David Webb is the major shareholder of Japantown’s parent company, International Home Furnishing Retail. Currently, according to the stock exchange, he holds more than 50 million shares in March 2021, with a shareholding ratio of regarding 7%. International Home Retail is a high-dividend stock that continues to increase its payout.

Since its listing in 2014, the company has also increased its dividend for seven consecutive years, and in the last distribution of interim and final dividends, additional special dividends were distributed, totaling 0.299 yuan. According to the company’s closing price of 2.9 yuan on June 8, the company’s dividend yield is as high as 10.3%. Even following deducting the special special interest, the company’s dividend yield is still higher than 7%.

In terms of business prospects, the repeated epidemics in Hong Kong are beneficial to Japantown, which mainly focuses on household and department stores. In addition, the government has introduced consumer coupons in stages. The company’s business is expected to maintain growth, and its dividend distribution prospects are also optimistic.

3. Giordano

David Webb is the second largest shareholder of Giordano. According to information from the Stock Exchange, he held more than 79 million shares of Giordano in August 2021, accounting for 5.01%. Giordano is a company engaged in the retail and distribution of Giordano brand clothes. Its business is distributed in China, Hong Kong, Macau, Taiwan, Singapore and Australia. It is already an established local stock. Despite a loss in 2020, the company still has distributions, which it has been able to maintain annually since 1999. Giordano’s current dividend yield is 10.4%, but the market estimates that the dividend yield will drop to 7.4% this year, but it is still an ultra-high dividend stock.

In terms of business prospects, as the epidemic subsides and the global economy recovers, the company will successfully turn losses into profits in 2021. Although the epidemic broke out in China, Hong Kong and Taiwan, and the closure and control measures in Shanghai lasted for 2 months, which had a certain impact on the company’s business, Southeast Asia and Australia actually contributed the most to segment profits last year. At that time, China, Hong Kong and Macau business It also recorded a loss, so Giordano’s business prospects this year can continue to be optimistic.

In fact, Giordano’s sales in the first quarter increased by 5.5% year-on-year to 917 million yuan, which was also due to the significant improvement following the relaxation of social distancing and travel restrictions related to the epidemic in markets such as Southeast Asia.

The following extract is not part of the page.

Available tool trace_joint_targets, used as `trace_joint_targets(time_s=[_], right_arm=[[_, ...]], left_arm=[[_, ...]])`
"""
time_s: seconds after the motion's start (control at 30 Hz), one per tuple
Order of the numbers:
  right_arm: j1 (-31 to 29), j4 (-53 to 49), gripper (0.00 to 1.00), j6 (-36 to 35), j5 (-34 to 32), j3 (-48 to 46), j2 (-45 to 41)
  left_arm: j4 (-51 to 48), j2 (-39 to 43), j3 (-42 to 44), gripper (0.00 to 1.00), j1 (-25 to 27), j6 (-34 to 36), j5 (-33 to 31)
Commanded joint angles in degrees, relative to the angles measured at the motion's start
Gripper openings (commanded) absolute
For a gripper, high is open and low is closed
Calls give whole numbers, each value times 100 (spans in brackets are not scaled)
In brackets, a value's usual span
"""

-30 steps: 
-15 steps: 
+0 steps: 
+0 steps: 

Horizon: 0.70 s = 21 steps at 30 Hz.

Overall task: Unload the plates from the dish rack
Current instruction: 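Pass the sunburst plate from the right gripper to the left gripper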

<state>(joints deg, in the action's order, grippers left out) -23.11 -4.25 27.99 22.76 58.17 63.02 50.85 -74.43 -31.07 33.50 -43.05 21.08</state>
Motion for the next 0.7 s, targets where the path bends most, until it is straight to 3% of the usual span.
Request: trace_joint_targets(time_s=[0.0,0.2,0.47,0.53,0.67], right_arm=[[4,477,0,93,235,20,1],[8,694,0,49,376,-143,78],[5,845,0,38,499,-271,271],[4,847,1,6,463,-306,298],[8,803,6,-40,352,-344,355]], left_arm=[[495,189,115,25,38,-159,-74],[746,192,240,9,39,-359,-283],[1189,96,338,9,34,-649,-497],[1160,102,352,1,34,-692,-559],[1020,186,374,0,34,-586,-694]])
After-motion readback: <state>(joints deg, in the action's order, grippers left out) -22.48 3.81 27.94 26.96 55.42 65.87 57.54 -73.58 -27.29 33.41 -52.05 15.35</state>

In addition, at the beginning of the outbreak of the epidemic in Hong Kong in March, Giordano pointed out earlier that it planned to close 5-7 branches before the third quarter, which is expected to control costs. In addition, the company opened a retail store in Egypt in mid-May, and overseas investment may help diversify business risks.

Giordano announced a short-term suspension on the 8th of this month, and the market estimates that it may involve privatization or selling. Sino Wealth International Limited, a subsidiary of the Chow Tai Fook family, holds 24.37% of the shares. David Webb’s stake rose to 5.01% following he increased his holdings in August 2021.